Teams can choose which tools and platforms they want to use for end to end DevOps. With Visual Studio and Azure DevOps Services in the cloud, along with Team Foundation Server on-premises, development teams can productively build, test, and release containerized applications that target either Windows or Linux. Alternatively, teams can also use Visual Studio Code and GitHub. Teams can even use combinations: for example, storing source code in GitHub and using Azure Boards for work item tracking and Azure Pipelines for CI/CD.

Microsoft tools can automate the pipeline for specific implementations of containerized applications—Docker, .NET, or any combination with other platforms—from global builds and Continuous Integration (CI) and tests with Azure DevOps Services, Team Foundation Server or GitHub, to Continuous Deployment (CD) to Docker environments (Development, Staging, Production), and to transmit analytics information about the services to the development team through Azure Monitor. Every code commit can initiate a build (CI) and automatically deploy the services to specific containerized environments (CD).

Developers and testers can easily and quickly provision production-like development and test environments based on Docker by using templates in Microsoft Azure.

The complexity of containerized application development increases steadily depending on the business complexity and scalability needs. A good example of this complexity are applications based on microservices architectures. To succeed in such an environment, your project must automate the entire life cycle—not only the build and deployment, but it also must manage versions along with the collection of telemetry.
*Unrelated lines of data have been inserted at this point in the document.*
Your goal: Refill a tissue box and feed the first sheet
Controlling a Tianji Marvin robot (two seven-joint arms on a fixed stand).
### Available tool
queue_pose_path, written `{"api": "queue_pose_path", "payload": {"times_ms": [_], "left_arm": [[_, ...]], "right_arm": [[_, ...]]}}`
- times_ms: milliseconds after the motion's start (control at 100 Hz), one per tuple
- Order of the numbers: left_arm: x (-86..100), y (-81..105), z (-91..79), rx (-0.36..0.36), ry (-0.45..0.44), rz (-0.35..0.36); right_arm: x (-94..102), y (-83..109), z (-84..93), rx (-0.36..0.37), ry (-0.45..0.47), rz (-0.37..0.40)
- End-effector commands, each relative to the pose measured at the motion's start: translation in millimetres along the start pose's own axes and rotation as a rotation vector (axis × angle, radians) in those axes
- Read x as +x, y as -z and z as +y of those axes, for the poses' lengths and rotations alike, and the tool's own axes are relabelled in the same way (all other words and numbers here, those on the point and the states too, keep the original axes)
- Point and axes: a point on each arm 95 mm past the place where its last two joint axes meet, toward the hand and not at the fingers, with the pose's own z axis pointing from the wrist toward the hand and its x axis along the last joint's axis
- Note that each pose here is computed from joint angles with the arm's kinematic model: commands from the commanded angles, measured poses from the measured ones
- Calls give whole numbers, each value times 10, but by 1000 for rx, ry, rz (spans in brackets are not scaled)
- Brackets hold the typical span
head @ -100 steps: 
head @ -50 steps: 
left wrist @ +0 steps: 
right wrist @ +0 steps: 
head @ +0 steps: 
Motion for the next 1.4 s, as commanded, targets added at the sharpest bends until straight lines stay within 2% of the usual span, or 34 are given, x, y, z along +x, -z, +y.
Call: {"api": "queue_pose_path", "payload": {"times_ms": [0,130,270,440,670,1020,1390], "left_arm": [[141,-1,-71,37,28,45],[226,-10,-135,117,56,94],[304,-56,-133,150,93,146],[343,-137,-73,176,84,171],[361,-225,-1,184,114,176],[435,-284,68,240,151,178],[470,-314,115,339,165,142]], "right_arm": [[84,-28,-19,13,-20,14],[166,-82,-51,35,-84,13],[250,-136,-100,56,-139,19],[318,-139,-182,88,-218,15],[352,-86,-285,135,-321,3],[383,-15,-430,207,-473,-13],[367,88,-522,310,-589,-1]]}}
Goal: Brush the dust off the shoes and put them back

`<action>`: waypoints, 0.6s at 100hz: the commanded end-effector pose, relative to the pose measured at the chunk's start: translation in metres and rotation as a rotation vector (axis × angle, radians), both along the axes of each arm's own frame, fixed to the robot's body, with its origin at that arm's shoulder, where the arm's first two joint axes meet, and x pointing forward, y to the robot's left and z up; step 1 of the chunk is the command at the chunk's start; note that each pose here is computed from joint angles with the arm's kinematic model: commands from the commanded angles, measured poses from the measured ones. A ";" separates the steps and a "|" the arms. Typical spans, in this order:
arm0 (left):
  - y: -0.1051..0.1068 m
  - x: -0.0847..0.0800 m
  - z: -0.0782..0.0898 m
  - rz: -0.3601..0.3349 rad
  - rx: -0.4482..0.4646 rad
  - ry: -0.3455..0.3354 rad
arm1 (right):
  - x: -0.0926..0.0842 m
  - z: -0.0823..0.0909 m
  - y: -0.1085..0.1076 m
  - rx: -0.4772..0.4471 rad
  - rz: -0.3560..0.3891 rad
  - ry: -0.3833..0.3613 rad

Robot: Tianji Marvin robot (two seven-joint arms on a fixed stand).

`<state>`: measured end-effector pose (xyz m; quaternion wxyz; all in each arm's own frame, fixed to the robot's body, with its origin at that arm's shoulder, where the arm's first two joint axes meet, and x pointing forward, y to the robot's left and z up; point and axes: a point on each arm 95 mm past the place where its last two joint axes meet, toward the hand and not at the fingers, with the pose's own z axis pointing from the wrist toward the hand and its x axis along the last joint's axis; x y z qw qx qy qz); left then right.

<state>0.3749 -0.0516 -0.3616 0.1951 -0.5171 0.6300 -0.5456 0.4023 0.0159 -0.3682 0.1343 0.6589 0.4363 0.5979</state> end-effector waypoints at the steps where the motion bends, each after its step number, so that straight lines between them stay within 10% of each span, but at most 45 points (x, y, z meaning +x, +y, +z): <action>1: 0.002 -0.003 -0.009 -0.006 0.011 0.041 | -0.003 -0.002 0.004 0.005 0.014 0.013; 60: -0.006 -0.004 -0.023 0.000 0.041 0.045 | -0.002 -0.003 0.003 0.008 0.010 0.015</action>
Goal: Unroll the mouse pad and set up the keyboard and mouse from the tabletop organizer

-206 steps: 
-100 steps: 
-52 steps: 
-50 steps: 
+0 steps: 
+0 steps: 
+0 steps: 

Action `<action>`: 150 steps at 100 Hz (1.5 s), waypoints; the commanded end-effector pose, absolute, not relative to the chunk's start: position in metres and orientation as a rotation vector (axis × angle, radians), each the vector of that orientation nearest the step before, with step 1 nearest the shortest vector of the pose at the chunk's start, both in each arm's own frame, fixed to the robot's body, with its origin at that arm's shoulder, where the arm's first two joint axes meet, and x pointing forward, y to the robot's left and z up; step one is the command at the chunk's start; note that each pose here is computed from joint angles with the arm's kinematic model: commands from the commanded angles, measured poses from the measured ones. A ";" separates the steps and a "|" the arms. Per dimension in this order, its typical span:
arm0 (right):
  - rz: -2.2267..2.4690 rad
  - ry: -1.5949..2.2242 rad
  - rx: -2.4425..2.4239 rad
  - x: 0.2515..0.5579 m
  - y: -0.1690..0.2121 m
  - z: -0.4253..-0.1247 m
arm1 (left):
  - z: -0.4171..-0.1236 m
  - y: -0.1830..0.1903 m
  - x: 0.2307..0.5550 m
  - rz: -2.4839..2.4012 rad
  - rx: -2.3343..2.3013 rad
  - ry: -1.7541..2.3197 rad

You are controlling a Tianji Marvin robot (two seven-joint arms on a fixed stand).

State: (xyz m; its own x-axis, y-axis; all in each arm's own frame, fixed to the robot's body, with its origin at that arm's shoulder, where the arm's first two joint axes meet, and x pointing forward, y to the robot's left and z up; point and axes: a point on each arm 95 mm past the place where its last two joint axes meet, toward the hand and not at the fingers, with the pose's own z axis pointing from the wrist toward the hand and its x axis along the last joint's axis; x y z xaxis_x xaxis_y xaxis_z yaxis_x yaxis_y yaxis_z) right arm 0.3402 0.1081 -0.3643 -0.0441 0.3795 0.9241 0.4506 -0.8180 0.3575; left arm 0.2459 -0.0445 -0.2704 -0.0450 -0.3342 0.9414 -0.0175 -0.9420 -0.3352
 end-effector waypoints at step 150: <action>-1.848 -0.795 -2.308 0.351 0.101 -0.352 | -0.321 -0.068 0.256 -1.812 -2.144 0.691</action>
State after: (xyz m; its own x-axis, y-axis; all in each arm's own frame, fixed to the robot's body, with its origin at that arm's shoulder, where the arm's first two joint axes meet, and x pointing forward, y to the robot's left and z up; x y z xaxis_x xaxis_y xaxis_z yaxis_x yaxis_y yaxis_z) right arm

Azure DevOps Services, GitHub and Azure offer the following capabilities:

  • Azure DevOps Services/Team Foundation Server source code management (based on Git or Team Foundation Version Control), Agile planning (Agile, Scrum, and CMMI are supported), CI, release management, and other tools for Agile teams.

  • Azure DevOps Services and Team Foundation Server include a powerful and growing ecosystem of first and third-party extensions with which you easily can construct a CI, build, test, delivery, and release management pipeline for microservices.

  • GitHub or GitHub Enterprise Server offer similar capabilities, with source control based on Git, Projects and Issues for project tracking, GitHub Actions for automating workflows including CI/CD, and GitHub Advanced Security for dependency, secret and vulnerability scanning.

  • Run automated tests as part of your build pipeline in Azure DevOps Services or through GitHub Actions

  • Azure DevOps Services/GitHub can tighten the DevOps life cycle with delivery to multiple environments, not just for production environments, but also for testing, including A/B experimentation, canary releases, and so on.

  • Organizations easily can provision Docker containers from private images stored in Azure Container Registry along with any dependency on Azure components (Data, PaaS, etc.) using Azure Resource Manager templates with tools they're already comfortable with.